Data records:
____________________

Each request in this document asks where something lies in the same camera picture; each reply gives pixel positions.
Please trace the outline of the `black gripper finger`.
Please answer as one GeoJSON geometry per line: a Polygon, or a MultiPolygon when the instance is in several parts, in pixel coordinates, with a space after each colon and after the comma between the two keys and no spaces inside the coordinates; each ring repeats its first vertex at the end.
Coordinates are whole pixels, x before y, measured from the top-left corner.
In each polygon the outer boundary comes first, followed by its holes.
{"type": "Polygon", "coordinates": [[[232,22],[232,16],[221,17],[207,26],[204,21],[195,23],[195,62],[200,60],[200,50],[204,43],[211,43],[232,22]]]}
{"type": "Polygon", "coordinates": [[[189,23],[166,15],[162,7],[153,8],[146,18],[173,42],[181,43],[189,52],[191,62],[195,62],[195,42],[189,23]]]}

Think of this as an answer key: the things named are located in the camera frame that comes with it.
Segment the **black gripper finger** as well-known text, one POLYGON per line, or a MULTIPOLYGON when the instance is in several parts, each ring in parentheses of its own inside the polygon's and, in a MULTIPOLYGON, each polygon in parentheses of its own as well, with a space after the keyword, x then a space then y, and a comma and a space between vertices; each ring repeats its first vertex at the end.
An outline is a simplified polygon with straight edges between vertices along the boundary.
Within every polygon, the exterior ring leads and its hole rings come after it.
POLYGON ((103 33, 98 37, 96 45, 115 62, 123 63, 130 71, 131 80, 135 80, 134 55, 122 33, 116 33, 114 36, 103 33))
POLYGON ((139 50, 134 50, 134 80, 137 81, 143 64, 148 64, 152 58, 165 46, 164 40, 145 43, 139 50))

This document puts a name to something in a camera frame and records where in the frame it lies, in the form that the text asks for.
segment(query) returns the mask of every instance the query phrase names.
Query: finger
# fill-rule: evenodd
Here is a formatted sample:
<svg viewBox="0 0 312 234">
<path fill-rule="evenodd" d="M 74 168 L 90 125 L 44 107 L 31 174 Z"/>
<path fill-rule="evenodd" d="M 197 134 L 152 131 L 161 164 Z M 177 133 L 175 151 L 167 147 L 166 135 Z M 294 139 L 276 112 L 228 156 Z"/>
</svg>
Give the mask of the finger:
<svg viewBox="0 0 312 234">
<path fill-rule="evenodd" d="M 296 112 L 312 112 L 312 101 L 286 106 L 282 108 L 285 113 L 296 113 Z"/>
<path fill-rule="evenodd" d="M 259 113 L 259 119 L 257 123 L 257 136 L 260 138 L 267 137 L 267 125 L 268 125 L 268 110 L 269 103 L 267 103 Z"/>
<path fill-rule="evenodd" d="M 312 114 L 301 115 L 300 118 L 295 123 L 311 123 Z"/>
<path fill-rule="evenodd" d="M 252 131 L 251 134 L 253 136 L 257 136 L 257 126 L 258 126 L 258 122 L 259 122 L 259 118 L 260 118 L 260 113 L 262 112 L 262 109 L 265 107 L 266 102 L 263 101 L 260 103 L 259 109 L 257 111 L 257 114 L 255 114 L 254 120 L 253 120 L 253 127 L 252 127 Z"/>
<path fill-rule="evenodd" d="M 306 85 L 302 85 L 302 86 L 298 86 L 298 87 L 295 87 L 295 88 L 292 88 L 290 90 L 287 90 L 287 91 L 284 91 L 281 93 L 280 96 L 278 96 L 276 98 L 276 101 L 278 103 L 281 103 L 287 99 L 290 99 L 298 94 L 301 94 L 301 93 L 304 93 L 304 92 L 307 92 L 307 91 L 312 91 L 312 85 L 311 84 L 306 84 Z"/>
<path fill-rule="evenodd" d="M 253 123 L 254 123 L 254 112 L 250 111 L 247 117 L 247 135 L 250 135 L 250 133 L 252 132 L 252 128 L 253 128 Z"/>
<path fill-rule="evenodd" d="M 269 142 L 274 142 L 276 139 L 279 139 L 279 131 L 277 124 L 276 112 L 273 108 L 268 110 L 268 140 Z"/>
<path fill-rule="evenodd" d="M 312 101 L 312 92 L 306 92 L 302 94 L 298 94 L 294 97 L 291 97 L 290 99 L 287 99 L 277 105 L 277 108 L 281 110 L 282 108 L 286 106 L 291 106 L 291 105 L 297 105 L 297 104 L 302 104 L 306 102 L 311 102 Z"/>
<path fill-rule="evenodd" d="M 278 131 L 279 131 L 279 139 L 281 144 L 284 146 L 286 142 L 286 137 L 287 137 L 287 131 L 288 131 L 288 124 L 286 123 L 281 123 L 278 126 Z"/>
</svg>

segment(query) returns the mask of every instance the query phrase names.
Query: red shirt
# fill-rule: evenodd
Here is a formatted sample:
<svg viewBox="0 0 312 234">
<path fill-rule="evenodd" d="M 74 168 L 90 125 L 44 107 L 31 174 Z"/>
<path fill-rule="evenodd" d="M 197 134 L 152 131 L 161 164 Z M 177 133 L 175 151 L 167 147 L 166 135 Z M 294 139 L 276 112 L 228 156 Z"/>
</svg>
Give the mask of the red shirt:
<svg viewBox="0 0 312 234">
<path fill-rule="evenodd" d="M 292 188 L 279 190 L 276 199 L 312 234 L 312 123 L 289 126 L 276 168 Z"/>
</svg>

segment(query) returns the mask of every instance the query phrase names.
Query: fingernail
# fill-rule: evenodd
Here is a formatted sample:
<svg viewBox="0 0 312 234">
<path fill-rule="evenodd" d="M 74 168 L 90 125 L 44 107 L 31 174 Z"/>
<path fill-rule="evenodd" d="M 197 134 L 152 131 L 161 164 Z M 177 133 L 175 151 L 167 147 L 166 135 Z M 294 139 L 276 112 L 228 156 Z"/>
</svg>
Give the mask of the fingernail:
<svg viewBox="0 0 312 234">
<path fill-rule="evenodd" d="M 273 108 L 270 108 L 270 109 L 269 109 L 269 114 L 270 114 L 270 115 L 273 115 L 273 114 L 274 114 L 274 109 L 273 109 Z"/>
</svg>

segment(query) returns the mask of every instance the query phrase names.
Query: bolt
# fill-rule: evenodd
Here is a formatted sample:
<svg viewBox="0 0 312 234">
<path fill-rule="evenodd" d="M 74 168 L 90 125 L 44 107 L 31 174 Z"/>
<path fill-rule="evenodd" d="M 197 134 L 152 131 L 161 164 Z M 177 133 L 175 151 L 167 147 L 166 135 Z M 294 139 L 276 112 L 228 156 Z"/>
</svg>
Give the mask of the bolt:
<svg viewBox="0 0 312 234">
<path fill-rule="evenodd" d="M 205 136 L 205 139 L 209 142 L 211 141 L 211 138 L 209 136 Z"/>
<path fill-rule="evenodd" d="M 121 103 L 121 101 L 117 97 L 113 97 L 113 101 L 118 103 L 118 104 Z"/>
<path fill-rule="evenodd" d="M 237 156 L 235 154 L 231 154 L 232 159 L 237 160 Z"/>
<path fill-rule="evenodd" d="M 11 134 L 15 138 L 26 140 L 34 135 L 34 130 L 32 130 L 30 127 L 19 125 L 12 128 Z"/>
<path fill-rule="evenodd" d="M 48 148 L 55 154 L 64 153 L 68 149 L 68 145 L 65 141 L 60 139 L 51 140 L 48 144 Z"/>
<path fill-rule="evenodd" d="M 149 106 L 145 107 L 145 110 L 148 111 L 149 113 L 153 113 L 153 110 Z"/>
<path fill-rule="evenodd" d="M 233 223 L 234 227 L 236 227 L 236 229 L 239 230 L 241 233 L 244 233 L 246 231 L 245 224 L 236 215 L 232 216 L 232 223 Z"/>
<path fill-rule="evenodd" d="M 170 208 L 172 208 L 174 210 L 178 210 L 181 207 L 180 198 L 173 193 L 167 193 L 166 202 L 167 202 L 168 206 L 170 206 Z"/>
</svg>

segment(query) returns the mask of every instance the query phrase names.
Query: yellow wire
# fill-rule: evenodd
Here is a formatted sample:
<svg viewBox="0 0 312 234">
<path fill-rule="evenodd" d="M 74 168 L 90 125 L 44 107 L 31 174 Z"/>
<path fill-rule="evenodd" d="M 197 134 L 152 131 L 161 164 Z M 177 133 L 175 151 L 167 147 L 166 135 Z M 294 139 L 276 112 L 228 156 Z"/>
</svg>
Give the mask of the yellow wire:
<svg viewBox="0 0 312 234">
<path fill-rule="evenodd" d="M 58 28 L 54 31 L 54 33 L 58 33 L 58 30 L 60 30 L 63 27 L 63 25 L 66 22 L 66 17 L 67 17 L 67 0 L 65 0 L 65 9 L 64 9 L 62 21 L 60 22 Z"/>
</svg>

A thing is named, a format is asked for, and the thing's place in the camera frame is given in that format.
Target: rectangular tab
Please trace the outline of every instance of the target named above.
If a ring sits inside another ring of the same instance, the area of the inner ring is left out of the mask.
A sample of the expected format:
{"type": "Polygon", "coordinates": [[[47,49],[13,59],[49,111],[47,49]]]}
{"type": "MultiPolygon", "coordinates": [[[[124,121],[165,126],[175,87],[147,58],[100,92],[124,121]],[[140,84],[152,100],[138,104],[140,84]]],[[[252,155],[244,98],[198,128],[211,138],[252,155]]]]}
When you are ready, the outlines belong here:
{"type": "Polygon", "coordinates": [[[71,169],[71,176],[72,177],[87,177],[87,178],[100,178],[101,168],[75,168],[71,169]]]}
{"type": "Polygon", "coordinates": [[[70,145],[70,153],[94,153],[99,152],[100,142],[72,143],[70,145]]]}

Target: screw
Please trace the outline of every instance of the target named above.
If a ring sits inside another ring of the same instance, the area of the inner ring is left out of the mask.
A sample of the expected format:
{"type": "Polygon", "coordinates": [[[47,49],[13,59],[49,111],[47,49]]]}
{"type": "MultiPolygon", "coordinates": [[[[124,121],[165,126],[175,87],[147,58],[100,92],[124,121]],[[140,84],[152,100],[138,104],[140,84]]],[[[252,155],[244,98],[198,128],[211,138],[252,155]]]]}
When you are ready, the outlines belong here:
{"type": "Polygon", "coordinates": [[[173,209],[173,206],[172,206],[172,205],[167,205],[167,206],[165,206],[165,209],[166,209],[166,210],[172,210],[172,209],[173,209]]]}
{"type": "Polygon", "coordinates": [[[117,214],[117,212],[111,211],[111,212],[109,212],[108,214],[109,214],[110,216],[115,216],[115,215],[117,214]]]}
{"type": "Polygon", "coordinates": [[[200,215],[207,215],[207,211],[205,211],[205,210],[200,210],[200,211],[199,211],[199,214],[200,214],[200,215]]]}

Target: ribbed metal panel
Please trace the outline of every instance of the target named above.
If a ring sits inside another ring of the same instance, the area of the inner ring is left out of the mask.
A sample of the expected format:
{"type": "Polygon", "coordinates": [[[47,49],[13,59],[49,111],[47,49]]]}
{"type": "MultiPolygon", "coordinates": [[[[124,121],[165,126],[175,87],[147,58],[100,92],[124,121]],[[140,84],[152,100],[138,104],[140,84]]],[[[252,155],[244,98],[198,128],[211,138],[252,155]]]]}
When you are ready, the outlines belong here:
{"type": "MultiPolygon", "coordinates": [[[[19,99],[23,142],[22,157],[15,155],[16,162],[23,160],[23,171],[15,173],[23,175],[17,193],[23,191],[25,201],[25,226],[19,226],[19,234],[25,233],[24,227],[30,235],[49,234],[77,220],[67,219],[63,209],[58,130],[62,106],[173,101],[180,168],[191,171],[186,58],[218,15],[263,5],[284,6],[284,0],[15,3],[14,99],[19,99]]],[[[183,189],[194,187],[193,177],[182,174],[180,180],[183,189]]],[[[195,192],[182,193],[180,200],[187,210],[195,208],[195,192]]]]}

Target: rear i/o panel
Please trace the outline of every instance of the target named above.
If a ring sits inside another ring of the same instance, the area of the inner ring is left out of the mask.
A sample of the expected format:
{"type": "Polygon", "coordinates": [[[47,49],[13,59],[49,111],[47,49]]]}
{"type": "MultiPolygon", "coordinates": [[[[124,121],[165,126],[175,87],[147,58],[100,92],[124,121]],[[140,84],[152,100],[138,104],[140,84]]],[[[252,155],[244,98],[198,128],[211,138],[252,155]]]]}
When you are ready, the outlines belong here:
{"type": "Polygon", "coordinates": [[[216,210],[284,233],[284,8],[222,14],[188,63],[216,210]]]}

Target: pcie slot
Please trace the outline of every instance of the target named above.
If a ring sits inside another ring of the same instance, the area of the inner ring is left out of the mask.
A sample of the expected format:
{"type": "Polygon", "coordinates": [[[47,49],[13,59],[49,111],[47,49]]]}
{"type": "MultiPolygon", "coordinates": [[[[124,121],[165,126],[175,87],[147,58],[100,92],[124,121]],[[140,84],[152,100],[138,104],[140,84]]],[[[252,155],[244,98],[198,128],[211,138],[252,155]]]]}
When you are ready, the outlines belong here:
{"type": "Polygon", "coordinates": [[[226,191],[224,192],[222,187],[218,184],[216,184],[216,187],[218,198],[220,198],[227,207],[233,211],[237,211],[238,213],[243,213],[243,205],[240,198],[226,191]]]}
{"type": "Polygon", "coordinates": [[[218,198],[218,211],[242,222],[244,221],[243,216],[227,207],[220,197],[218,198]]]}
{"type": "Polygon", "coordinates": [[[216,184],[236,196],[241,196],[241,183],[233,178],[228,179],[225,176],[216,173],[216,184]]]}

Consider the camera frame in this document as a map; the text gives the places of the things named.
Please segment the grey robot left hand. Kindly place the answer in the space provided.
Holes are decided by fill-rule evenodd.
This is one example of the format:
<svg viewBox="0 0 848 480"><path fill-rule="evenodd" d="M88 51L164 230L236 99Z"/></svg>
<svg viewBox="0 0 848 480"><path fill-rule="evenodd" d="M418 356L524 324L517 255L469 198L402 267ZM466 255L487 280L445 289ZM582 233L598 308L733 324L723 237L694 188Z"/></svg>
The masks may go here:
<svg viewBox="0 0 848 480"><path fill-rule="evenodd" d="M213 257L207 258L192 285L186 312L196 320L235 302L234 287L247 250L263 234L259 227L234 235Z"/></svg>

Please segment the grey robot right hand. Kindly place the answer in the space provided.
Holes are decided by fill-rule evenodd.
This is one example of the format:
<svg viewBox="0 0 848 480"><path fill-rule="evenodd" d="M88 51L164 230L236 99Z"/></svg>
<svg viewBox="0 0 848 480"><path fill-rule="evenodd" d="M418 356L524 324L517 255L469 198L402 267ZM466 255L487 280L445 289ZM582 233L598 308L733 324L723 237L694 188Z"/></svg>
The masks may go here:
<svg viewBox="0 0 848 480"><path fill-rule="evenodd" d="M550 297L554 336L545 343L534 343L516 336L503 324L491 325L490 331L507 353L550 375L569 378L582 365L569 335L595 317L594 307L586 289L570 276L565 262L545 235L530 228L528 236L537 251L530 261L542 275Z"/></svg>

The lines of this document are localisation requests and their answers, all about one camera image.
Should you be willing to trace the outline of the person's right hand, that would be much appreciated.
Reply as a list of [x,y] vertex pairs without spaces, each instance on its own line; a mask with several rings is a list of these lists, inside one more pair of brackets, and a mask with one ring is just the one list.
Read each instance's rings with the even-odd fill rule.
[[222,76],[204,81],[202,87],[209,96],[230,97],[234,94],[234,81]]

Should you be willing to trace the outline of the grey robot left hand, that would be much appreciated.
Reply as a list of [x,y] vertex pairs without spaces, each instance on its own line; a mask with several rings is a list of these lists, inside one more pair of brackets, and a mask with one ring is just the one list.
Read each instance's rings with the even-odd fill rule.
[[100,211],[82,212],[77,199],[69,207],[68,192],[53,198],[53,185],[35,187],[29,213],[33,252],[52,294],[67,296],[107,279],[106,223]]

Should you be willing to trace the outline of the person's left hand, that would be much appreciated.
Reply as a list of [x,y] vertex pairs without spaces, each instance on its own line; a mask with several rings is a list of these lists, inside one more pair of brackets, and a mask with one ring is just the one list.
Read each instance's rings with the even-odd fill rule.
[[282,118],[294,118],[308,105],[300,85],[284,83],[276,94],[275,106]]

____________________

EXERCISE –
Although the records may continue, retype only the lines from the first one through the one containing "Please trace the outline of the", exactly as they appear.

EXPECTED ANSWER –
Each request in this document asks where something lies in the same camera picture; each reply gives pixel positions.
Please trace the outline of the `black gripper finger`.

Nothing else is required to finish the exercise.